Joinery and woodworking firms are struggling to find the positives in last week’s Spending Review, according to the British Woodworking Federation (BWF).
The Chancellor’s Spending Review outlined the Government’s latest thoughts on economic recovery and set out the departmental budgets for the financial year 2014/15 to 2015/16.
Iain McIlwee, chief executive of the BWF, said:
“Yet again we see a lack of real focus on growth. In the run-up to the Spending Review, home building was being heralded as a driver for economic recovery. The IMF has also made it clear that the path to growth is housing investment.
“So a promise of £3.3bn of capital investment in social housing over three years looked initially like good news – it’s similar to the investment put into the 2011 affordable homes programme. But the difference this time is that the other changes to housing association rent revenues will impact hugely on viability, so it’s certain we will not see anything like the same number of new homes being built.
“Similarly, NHBC reports strong increases in new home registrations, but registrations are not the same as actual starts. We need building activity now – every week’s delay impacts heavily on the key suppliers to the home building industry. Our members are ready and waiting; the joinery industry has the capacity and skills to meet demand, now it just needs the orders.”
There was one positive message coming through on apprenticeships, said Dave Campbell, manager of the BWF’s Woodworking Industry Training Forum.
Dave Campbell said:
“It is good news that the Spending Review restated the Government’s commitment to support apprenticeships, and it is encouraging that more is being done to support those aged over 19. On-the-job training through apprenticeships is the best way for the woodworking industry to build a skilled workforce and gives individuals the opportunity to gain qualifications while earning.

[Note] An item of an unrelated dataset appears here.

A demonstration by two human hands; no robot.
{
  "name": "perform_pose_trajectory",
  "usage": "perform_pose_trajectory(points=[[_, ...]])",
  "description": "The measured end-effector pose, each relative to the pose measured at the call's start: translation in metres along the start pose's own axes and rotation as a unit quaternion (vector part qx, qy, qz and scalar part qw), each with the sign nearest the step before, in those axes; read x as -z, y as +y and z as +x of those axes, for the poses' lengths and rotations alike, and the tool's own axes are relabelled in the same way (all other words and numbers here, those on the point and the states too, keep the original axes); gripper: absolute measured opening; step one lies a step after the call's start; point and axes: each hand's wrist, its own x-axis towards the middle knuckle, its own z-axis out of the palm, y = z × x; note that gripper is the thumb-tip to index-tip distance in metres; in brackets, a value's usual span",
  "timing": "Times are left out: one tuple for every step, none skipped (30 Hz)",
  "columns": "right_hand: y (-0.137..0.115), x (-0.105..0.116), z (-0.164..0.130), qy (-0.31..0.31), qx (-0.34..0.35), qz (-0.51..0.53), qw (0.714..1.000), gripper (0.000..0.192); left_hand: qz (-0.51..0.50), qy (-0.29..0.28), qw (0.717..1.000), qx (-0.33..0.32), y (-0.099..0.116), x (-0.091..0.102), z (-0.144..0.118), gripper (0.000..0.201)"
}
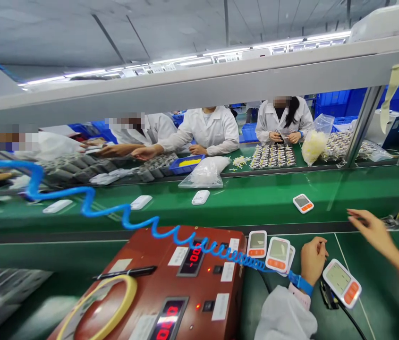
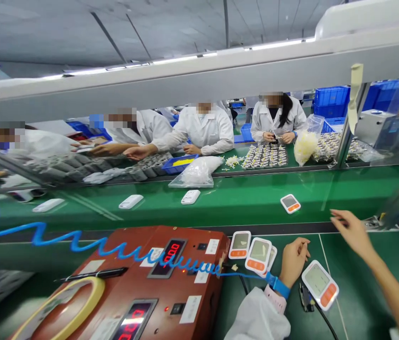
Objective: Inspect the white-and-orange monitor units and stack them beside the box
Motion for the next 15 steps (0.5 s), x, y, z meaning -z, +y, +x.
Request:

“We urge the Government to maintain this support for apprenticeships in the long-term, but we also need to see further financial support for 24+ learners that doesn’t place the burden on them through adult learning loans. We don’t believe that the loan system will work for the vocational sector and will only serve as a barrier to bringing in the best and brightest to industry. An employer’s only concern should be hiring the best person for the job and not having to consider the financial implications based on a candidate’s age.”